By Steven Pressfield
Published: July 1, 2015

The artist’s world is mental.

Paramahansa Yogananda in the photo that came to be called "God's Boatman."

The sculptor may manipulate clay, the software writer may work with code, but, like the filmmaker and the mystic, their real tools are Shadows and Light.

The sphere of the artist is the mind.

Her currency is imagination.

She asks (how can she not?), “Where do ideas come from?”

Did Rhapsody in Blue come to Gershwin in the shower? Was J.K. Rowling baking a pie when she first imagined Hogwarts? Or was he at the piano and she at the typewriter keyboard?

Like the Zen monk or the meditator, the artist enters a mental space. An empty mental space. He becomes a child. She becomes a vessel.

They tune in to the Cosmic Radio Station and listen to whatever song is being broadcast specifically to them.

What, exactly, is the writer’s skill?

We know what a carpenter does. We can understand the work of a surgeon. But what does an artist do? Of what does her skill consist?

It’s this:

The artist enters the Void and comes back with something.

Her skill is to turn off the self-censor.

Her skill is to jump off the cliff.

Her skill is to believe.

As artists, what are we believing in?

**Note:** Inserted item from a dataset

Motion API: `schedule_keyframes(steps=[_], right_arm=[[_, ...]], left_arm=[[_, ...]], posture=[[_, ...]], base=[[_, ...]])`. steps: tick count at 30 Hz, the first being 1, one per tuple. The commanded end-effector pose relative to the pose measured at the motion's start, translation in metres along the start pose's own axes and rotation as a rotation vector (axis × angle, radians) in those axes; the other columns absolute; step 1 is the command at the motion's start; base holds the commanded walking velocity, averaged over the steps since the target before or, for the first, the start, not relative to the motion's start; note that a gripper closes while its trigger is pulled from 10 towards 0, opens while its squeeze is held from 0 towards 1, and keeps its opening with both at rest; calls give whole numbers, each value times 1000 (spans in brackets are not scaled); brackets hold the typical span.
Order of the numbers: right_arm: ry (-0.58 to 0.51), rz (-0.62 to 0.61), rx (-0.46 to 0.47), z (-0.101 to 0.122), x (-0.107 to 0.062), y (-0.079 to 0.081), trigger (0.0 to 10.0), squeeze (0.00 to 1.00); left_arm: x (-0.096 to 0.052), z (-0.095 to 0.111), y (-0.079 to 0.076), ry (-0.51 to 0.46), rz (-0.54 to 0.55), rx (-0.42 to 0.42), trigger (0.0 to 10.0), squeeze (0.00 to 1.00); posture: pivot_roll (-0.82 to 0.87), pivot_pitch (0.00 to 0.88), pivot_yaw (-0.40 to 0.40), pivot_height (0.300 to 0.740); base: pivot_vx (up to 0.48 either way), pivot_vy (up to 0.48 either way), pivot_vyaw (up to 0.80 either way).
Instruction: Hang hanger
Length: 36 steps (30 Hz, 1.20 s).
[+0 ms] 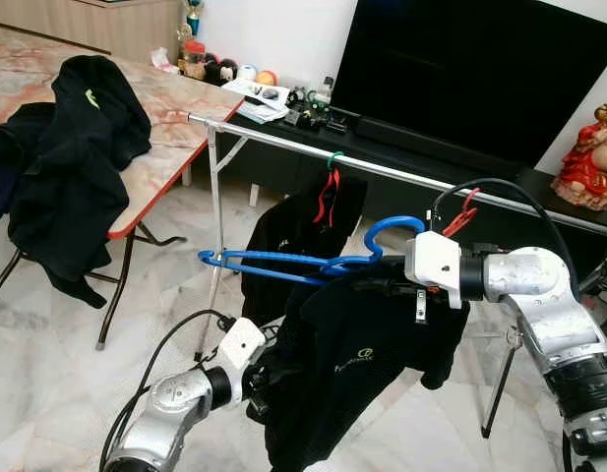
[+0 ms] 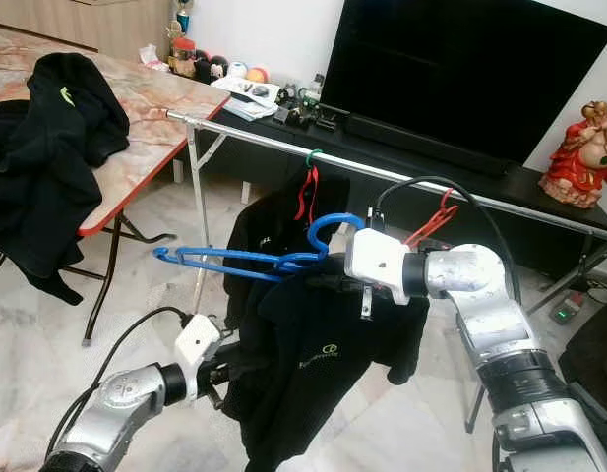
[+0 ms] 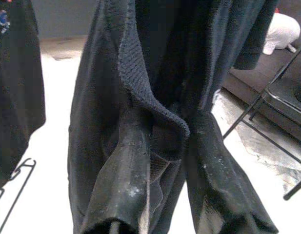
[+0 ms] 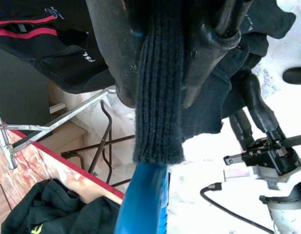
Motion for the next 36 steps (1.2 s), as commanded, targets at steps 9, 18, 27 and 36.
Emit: schedule_keyframes(steps=[9,18,27,36], right_arm=[[3,-19,4,-2,-1,-1,0,0],[20,7,4,-7,-2,4,0,0],[137,46,53,-40,-17,14,0,0],[318,160,95,-76,-45,34,0,0]], left_arm=[[2,-1,3,22,39,13,0,0],[-7,-6,28,49,199,30,0,0],[-25,-14,55,64,389,-3,0,0],[-28,-20,53,71,399,-15,0,0]], posture=[[147,0,-213,740],[146,0,-214,740],[149,0,-217,740],[148,0,-216,740]], base=[[0,0,0],[0,0,0],[0,0,0],[0,0,0]])
Point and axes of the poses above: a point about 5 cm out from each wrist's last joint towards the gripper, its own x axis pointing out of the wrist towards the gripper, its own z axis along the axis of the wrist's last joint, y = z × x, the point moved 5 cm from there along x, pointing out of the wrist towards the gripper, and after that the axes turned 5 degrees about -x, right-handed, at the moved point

We’re believing in a model of the universe (or at least of consciousness within that universe) that is not random, not pointless, not devoid of meaning.

We’re believing in a mental reality that is active, creative, self-organizing, self-perpetuating, infinitely diverse and yet cohesive, governed by laws that are not beyond the grasp and ken of human understanding.

We’re believing that the universe has a gift that it is holding specifically for us (and specifically for us to pass on to others) and that, if we can learn to make ourselves available to it, it will deliver this gift into our hands.

Believe me, this is true.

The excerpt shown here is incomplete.